The company topped revenue estimates for the quarter on strong performance in its health-care segment, as the results come as Walgreens works to slash costs by closing underperforming U.S. stores, among other efforts.
The company now expects fiscal 2024 adjusted earnings of $2.80 to $2.95 per share, compared with the company’s previous outlook of between $3.20 and $3.35 per share. Walgreens CEO Tim Wentworth noted that the consumer is absolutely stunned by the absolute prices of things, and the fact that some of them may not be inflating doesn’t actually change their resistance to the current pricing.
However, Walgreens topped revenue estimates for the quarter on strong performance in its health-care segment. The company views that business division as critical to its ongoing push to transform from a major drugstore chain into a large health-care company.
The results come as Walgreens works to slash costs after a rocky last year marked by low pharmacy reimbursement rates, weakening demand for Covid products, and a challenging macroeconomic environment.
Walgreens did not provide a new revenue forecast for the fiscal year. The company has not offered that guidance since October, when it said it expected $141 billion to $145 billion in sales.
Walgreens reported growth across its three business divisions in the fiscal third quarter. But the company’s U.S. health-care unit stood out, as sales jumped 7.6% compared with the same period a year ago. Revenue for the segment came in at $2.13 billion. Analysts had expected sales of $2.08 billion.

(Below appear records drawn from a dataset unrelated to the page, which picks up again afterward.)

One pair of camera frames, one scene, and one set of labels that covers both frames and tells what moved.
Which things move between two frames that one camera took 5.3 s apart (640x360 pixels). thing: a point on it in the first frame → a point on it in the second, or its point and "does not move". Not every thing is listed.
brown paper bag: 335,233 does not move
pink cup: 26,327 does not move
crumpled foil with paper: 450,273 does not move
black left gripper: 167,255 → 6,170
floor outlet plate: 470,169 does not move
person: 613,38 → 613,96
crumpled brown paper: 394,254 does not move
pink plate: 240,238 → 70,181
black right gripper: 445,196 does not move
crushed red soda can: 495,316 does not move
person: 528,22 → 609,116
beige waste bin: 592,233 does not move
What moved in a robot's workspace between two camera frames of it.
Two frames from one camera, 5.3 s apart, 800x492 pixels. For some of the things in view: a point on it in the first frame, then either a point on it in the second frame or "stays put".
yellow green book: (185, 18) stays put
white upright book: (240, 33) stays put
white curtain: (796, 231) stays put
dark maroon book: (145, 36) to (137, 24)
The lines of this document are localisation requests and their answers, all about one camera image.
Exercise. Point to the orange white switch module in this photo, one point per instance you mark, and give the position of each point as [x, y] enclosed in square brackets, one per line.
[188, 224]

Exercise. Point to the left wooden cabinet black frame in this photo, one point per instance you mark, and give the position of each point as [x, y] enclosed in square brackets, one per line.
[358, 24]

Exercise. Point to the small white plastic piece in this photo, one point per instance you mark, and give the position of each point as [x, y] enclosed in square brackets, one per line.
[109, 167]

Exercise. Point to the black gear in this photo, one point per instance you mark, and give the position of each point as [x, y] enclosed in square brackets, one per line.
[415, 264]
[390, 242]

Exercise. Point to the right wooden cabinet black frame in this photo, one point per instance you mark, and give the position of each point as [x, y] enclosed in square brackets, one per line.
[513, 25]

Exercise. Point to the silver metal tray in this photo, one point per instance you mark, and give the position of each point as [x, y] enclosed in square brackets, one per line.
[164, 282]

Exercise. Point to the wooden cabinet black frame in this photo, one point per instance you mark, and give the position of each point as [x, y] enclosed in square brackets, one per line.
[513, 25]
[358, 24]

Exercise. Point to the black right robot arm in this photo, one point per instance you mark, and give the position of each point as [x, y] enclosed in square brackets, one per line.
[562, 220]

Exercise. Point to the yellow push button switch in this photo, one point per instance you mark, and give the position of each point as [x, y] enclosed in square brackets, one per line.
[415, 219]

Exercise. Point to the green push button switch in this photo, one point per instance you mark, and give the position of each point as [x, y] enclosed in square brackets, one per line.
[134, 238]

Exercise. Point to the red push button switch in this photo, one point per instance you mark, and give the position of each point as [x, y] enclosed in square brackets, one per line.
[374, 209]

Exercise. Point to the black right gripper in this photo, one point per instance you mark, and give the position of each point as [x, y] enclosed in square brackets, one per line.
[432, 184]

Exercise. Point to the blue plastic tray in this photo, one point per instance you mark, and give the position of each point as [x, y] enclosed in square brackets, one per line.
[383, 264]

The higher sales reflect primary care provider VillageMD and specialty pharmacy company, Shields Health Solutions. Shields saw sales jump 24% during the period, driven by growth within existing partnerships. Specialty pharmacies are designed to deliver medications with unique handling, storage, and distribution requirements, often for patients with complex conditions such as cancer and rheumatoid arthritis.
Walgreens’ retail pharmacy segment generated $28.5 billion in sales in the fiscal third quarter, an increase of 2.3% from the same period last year. The company said that sales growth came entirely from comparable pharmacy sales and was partially offset by a decline in retail revenue.
Retail sales for the quarter fell 4% from the prior-year quarter, and comparable retail sales declined 2.3%. The company pointed to a “challenging” retail environment, among other factors. Walgreens’ international segment, which operates more than 3,000 retail stores abroad, posted $5.73 billion in sales in the fiscal third quarter.
Walgreens reportedly scrapped plans for a potential initial public offering of the subsidiary and is in informal talks with potential buyers, including private equity firms. However, Wentworth said Walgreens has no plans to sell the chain.